Accounting For Taste

Could defining some new words describing music’s secret ingredients lead to a deeper understanding of how music affects us?

Written By

Randy Nordschow

Around a hundred years ago, back when taste was classified by just four little words—sweet, sour, bitter, and salty—a Japanese chemist named Kikunae Ikeda discovered something else inside his seaweed broth. He called it umami. Think of it as the culinary world’s “it factor.” It’s the anchovies and parmesan in your caesar salad, the lemon grass and fish sauce in your Thai curry, the ketchup on your french fries, the MSG in your kung pau chicken—you get the idea. Sure, the Ikeda-identified taste sensation already existed in traditional cuisines around the globe, but what he did by coining a word to describe it paved the road toward understanding the various chemical reactions we experience as flavor. In fact, researchers at the University of Miami later located the actual receptors responsible for the sense of umami, which they called taste-mGluR4. (As of yet, no one has ascertained how we experience bitterness. And maybe that’s a good thing.)
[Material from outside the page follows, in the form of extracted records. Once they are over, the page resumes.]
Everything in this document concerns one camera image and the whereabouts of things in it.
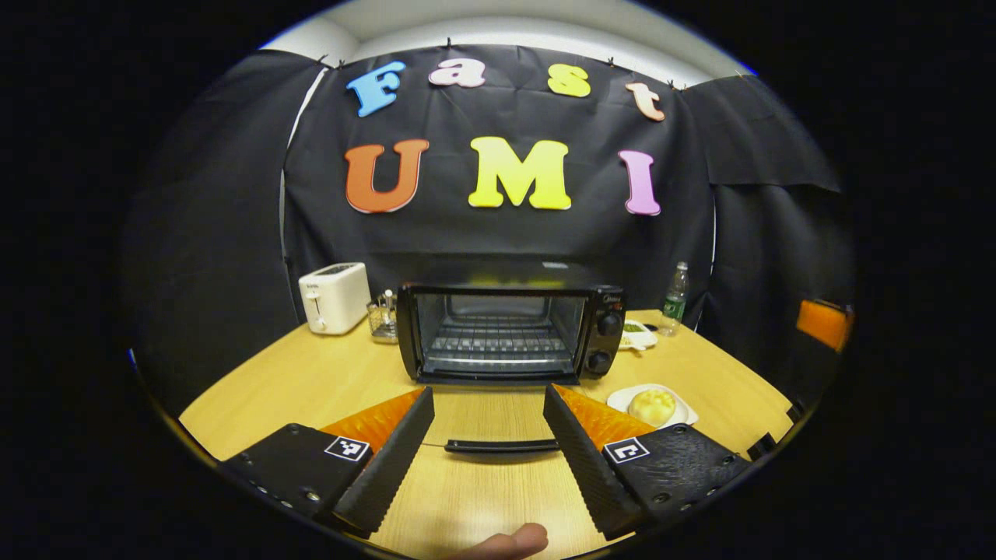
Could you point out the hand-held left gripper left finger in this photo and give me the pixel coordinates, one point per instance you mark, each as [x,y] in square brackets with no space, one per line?
[385,474]

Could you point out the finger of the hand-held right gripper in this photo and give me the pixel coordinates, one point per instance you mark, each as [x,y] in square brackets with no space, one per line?
[823,323]

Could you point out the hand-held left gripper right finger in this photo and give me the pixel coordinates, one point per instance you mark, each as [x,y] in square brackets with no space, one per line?
[587,467]

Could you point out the round bread bun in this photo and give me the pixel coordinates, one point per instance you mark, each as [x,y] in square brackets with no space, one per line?
[652,406]

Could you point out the black electric oven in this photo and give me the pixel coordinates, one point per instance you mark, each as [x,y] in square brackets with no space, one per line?
[603,334]

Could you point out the white square plate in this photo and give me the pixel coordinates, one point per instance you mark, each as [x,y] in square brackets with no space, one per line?
[618,400]

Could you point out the white divided condiment dish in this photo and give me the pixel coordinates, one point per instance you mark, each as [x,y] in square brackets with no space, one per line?
[638,337]

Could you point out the clear plastic water bottle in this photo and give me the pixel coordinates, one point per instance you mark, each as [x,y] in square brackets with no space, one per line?
[675,303]

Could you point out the white toaster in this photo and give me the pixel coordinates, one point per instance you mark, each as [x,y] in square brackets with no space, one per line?
[334,299]
After last week’s musing on what makes a composition immediately appealing to listeners, I’ve now come to the somewhat obvious conclusion that things like tonality vs. atonality and consonance vs. dissonance are secondary factors when it comes to engaging the ear. There’s something far more complex going on here. If it were somehow possible to map the unfathomable labyrinth of stochastic variables that go into creating alluring music, I bet the art form wouldn’t really benefit or advance. On the contrary, such absolute theorems would stifle music’s creative impetus. Bottom line: music doesn’t like to follow recipes. So what’s really at the heart of an extraordinary piece of music?

Maybe it’s time we start hunting for sonic umami—that indescribable element capable of seducing a broad range of listeners into enjoying a particular musical composition. I think we can all agree that there is something inherent in music that goes well beyond the notes on the page, the riveting performance, and whatever concept the music attempts to communicate. Great music seems to commune with humanity’s collective soul. Of course we as composers would like to get our hands on some of this umami. Imagine if we actually could develop a better vocabulary to describe music’s emotional impact in a way that considers universalities while accounting for discrepancies in taste. Alright then, let’s sharpen our pencils, rally our psychobiologist, mathematician, and theoretical physicist friends, and formulate a new vocabulary. Maybe then we can make some progress into the secret inner workings that music has yet to reveal.